TASK DIRECTIONS:
Copy the first line of the entries below and every line after it through the line containing "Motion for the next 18". Do not include pictures.
──────── SUPPLIED MATERIAL ────────
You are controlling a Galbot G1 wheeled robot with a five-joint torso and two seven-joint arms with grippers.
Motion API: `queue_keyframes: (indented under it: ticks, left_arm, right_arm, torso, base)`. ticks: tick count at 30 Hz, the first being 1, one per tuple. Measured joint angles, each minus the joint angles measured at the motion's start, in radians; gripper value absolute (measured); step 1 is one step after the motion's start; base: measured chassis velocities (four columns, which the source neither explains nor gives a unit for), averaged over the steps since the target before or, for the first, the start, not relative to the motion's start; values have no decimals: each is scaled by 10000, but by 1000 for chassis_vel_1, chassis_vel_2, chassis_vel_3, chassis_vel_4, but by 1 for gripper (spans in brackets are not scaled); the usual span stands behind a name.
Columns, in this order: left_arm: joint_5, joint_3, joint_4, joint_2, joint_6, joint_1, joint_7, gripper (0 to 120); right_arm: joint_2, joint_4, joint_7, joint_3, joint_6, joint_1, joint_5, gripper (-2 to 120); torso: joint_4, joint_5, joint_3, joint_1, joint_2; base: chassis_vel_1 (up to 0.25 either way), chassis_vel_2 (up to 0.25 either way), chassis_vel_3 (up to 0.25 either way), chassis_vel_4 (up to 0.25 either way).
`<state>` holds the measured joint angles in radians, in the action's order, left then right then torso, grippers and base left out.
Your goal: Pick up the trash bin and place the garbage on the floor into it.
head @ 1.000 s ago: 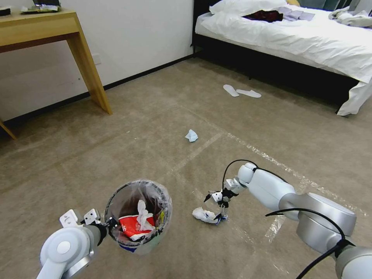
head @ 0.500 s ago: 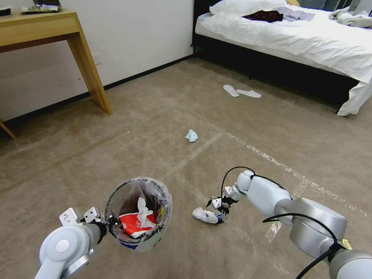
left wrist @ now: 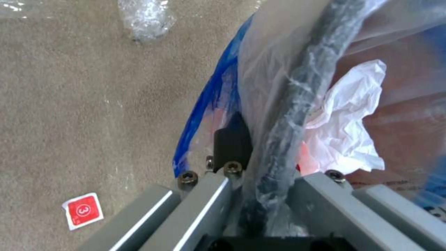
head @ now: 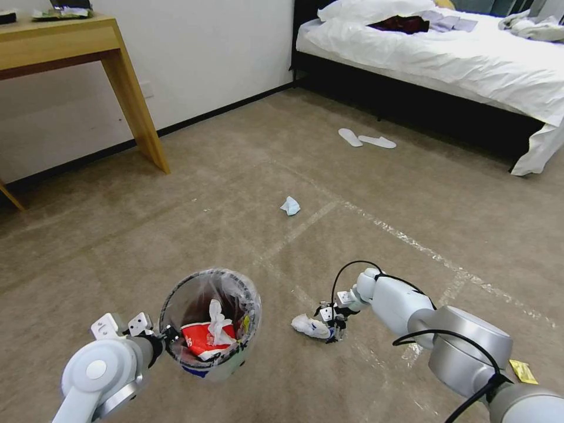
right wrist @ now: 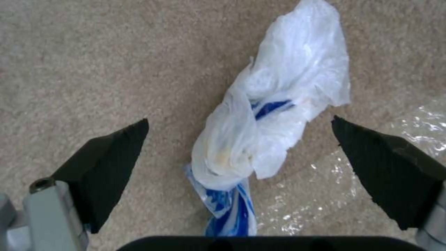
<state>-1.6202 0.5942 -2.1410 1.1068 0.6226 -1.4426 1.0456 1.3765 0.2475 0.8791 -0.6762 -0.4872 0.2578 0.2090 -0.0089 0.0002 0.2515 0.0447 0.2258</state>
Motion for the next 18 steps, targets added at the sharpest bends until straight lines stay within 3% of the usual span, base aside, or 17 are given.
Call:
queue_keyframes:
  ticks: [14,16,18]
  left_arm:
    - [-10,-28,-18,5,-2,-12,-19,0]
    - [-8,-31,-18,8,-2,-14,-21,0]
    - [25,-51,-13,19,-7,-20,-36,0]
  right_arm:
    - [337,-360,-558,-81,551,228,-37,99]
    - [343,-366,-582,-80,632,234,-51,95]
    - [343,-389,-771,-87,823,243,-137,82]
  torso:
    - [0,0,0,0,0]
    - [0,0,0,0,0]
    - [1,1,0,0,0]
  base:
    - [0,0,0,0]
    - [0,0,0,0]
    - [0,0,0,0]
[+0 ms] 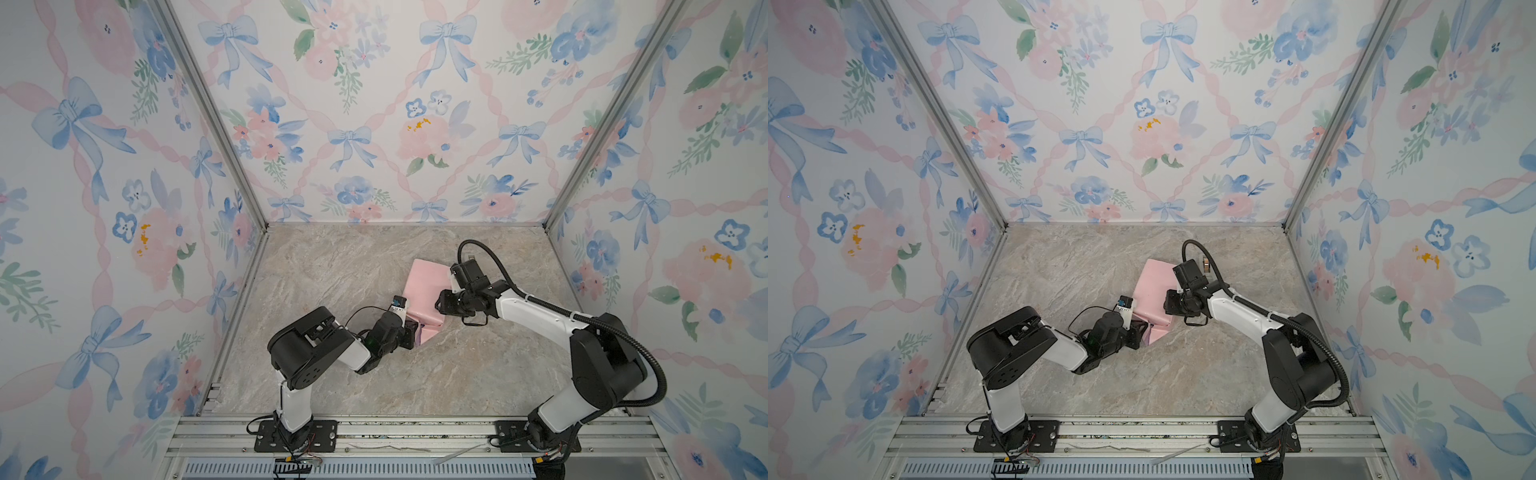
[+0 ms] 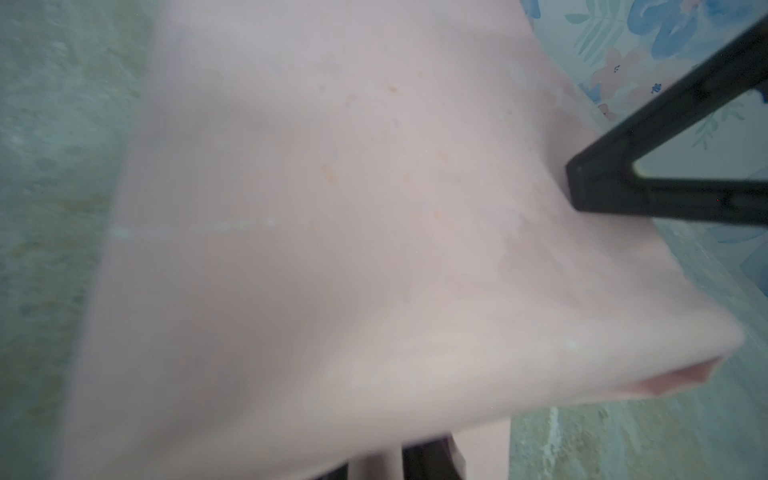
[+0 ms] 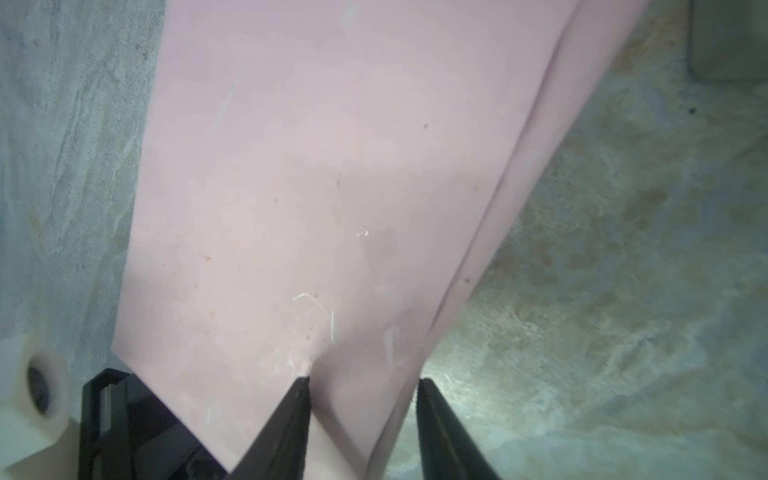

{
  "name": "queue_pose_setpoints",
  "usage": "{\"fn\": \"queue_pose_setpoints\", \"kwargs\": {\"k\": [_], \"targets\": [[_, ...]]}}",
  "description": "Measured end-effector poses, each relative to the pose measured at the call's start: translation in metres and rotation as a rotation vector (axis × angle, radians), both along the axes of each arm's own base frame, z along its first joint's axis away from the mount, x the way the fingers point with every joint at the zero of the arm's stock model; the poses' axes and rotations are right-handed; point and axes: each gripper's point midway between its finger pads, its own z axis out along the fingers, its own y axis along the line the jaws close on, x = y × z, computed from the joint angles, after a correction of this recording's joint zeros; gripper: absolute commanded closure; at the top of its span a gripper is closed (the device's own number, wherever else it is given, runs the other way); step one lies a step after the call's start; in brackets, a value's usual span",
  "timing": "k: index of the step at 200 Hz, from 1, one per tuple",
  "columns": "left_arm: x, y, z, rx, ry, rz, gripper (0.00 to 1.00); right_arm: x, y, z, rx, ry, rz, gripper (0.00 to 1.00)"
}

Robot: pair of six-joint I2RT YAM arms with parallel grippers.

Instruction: Wrap the gift box in paper

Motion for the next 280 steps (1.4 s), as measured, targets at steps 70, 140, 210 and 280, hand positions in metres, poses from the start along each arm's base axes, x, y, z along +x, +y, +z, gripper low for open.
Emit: {"fn": "queue_pose_setpoints", "kwargs": {"k": [70,140,210,280], "targets": [[-0.021,0.027,0.06,-0.083,-0.07,0.023,0.53,-0.014,-0.016,0.022,-0.009,0.005,-0.009,0.38],[0.01,0.079,0.069,-0.096,0.064,0.165,0.36,-0.016,-0.017,0.029,0.054,0.039,-0.003,0.37],[0.044,0.049,0.066,-0.152,0.163,0.084,0.4,-0.011,-0.007,-0.004,0.054,0.132,0.02,0.46],[0.053,0.025,0.057,-0.167,0.21,0.033,0.64,-0.006,-0.001,-0.001,0.103,0.124,0.037,0.68]]}}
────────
RESULT:
You are controlling a Galbot G1 wheeled robot with a five-joint torso and two seven-joint arms with grippers.
Motion API: `queue_keyframes: (indented under it: ticks, left_arm, right_arm, torso, base)`. ticks: tick count at 30 Hz, the first being 1, one per tuple. Measured joint angles, each minus the joint angles measured at the motion's start, in radians; gripper value absolute (measured); step 1 is one step after the motion's start; base: measured chassis velocities (four columns, which the source neither explains nor gives a unit for), averaged over the steps since the target before or, for the first, the start, not relative to the motion's start; values have no decimals: each is scaled by 10000, but by 1000 for chassis_vel_1, chassis_vel_2, chassis_vel_3, chassis_vel_4, but by 1 for gripper (spans in brackets are not scaled); the usual span stands behind a name.
Columns, in this order: left_arm: joint_5, joint_3, joint_4, joint_2, joint_6, joint_1, joint_7, gripper (0 to 120); right_arm: joint_2, joint_4, joint_7, joint_3, joint_6, joint_1, joint_5, gripper (-2 to 120); torso: joint_4, joint_5, joint_3, joint_1, joint_2; base: chassis_vel_1 (up to 0.25 either way), chassis_vel_2 (up to 0.25 either way), chassis_vel_3 (up to 0.25 either way), chassis_vel_4 (up to 0.25 either way).
`<state>` holds the measured joint angles in radians, in the action's order, left then right then torso, grippers and base left out.
Your goal: Pick up the trash bin and place the garbage on the floor into it.
head @ 1.000 s ago: 
head @ 0.500 s ago: 
left wrist @ now: 
head @ now: 
right wrist @ now: 
<state>-1.6202 0.5942 -2.1410 1.1068 0.6226 -1.4426 1.0456 1.3765 0.2475 0.8791 -0.6762 -0.4872 0.2578 0.2090 -0.0089 0.0002 0.2515 0.0447 0.2258</state>
Motion for the next 18 steps, targets added at the sharpest bends until straight lines stay within 3% of the usual span, base aside, or 17 are given.

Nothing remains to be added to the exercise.